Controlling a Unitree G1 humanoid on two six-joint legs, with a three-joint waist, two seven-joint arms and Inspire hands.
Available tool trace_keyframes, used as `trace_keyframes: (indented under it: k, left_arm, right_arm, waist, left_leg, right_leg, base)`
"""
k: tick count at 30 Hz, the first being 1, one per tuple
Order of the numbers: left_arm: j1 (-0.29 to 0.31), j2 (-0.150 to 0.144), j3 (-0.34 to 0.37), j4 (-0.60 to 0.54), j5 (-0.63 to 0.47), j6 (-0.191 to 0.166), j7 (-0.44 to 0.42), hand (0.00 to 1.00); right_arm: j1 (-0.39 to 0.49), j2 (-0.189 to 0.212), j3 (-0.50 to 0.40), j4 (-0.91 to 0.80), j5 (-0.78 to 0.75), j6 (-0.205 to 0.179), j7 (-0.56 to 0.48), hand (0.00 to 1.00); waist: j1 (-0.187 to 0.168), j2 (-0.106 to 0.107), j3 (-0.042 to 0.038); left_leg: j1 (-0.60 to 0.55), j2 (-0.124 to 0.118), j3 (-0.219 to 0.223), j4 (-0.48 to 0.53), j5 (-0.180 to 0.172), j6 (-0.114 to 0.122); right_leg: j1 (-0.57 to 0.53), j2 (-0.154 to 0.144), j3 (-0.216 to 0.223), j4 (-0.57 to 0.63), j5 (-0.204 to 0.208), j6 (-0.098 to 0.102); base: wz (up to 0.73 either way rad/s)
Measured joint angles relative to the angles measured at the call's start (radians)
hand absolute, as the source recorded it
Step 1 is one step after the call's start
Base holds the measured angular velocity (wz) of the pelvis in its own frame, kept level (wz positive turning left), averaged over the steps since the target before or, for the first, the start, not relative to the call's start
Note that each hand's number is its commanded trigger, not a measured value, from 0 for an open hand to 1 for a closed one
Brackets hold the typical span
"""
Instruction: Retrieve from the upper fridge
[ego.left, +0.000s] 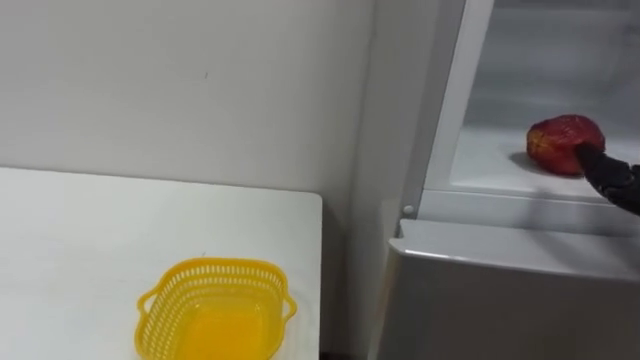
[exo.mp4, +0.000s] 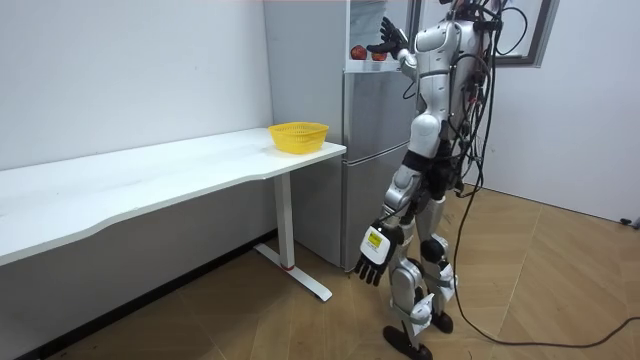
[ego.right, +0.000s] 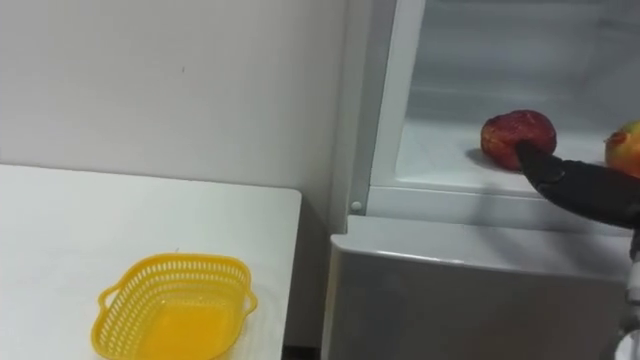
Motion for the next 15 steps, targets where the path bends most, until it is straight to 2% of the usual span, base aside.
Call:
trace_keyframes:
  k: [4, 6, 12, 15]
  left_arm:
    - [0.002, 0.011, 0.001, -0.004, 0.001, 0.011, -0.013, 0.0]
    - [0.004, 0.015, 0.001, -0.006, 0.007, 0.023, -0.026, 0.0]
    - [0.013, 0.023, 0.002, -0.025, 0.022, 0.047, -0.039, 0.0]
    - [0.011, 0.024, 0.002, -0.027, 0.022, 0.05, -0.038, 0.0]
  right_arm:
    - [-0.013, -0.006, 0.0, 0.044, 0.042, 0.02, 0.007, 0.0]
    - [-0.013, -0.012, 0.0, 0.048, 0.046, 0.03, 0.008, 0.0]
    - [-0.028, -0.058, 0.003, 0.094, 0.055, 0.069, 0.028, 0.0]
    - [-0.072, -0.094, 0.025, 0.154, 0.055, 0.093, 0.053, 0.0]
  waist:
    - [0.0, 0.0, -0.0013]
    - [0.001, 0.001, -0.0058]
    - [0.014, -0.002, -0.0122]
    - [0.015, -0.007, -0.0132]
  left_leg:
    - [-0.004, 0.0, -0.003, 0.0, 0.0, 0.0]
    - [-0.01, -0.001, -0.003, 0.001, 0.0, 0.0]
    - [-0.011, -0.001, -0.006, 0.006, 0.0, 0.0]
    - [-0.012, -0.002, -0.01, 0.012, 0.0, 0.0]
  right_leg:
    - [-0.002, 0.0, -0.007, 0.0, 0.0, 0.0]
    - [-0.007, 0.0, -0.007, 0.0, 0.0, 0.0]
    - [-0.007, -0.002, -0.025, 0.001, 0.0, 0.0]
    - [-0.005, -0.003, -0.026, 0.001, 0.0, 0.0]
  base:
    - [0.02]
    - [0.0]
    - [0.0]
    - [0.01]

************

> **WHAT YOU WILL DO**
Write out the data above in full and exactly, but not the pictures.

> **FINAL ANSWER**
Controlling a Unitree G1 humanoid on two six-joint legs, with a three-joint waist, two seven-joint arms and Inspire hands.
Available tool trace_keyframes, used as `trace_keyframes: (indented under it: k, left_arm, right_arm, waist, left_leg, right_leg, base)`
"""
k: tick count at 30 Hz, the first being 1, one per tuple
Order of the numbers: left_arm: j1 (-0.29 to 0.31), j2 (-0.150 to 0.144), j3 (-0.34 to 0.37), j4 (-0.60 to 0.54), j5 (-0.63 to 0.47), j6 (-0.191 to 0.166), j7 (-0.44 to 0.42), hand (0.00 to 1.00); right_arm: j1 (-0.39 to 0.49), j2 (-0.189 to 0.212), j3 (-0.50 to 0.40), j4 (-0.91 to 0.80), j5 (-0.78 to 0.75), j6 (-0.205 to 0.179), j7 (-0.56 to 0.48), hand (0.00 to 1.00); waist: j1 (-0.187 to 0.168), j2 (-0.106 to 0.107), j3 (-0.042 to 0.038); left_leg: j1 (-0.60 to 0.55), j2 (-0.124 to 0.118), j3 (-0.219 to 0.223), j4 (-0.48 to 0.53), j5 (-0.180 to 0.172), j6 (-0.114 to 0.122); right_leg: j1 (-0.57 to 0.53), j2 (-0.154 to 0.144), j3 (-0.216 to 0.223), j4 (-0.57 to 0.63), j5 (-0.204 to 0.208), j6 (-0.098 to 0.102); base: wz (up to 0.73 either way rad/s)
Measured joint angles relative to the angles measured at the call's start (radians)
hand absolute, as the source recorded it
Step 1 is one step after the call's start
Base holds the measured angular velocity (wz) of the pelvis in its own frame, kept level (wz positive turning left), averaged over the steps since the target before or, for the first, the start, not relative to the call's start
Note that each hand's number is its commanded trigger, not a measured value, from 0 for an open hand to 1 for a closed one
Brackets hold the typical span
"""
Instruction: Retrieve from the upper fridge
[ego.left, +0.000s] 
[exo.mp4, +0.000s] 
[ego.right, +0.000s] 
Motion for the next 15 steps, targets where the path bends most, until it is straight to 2% of the usual span, base aside.
Call:
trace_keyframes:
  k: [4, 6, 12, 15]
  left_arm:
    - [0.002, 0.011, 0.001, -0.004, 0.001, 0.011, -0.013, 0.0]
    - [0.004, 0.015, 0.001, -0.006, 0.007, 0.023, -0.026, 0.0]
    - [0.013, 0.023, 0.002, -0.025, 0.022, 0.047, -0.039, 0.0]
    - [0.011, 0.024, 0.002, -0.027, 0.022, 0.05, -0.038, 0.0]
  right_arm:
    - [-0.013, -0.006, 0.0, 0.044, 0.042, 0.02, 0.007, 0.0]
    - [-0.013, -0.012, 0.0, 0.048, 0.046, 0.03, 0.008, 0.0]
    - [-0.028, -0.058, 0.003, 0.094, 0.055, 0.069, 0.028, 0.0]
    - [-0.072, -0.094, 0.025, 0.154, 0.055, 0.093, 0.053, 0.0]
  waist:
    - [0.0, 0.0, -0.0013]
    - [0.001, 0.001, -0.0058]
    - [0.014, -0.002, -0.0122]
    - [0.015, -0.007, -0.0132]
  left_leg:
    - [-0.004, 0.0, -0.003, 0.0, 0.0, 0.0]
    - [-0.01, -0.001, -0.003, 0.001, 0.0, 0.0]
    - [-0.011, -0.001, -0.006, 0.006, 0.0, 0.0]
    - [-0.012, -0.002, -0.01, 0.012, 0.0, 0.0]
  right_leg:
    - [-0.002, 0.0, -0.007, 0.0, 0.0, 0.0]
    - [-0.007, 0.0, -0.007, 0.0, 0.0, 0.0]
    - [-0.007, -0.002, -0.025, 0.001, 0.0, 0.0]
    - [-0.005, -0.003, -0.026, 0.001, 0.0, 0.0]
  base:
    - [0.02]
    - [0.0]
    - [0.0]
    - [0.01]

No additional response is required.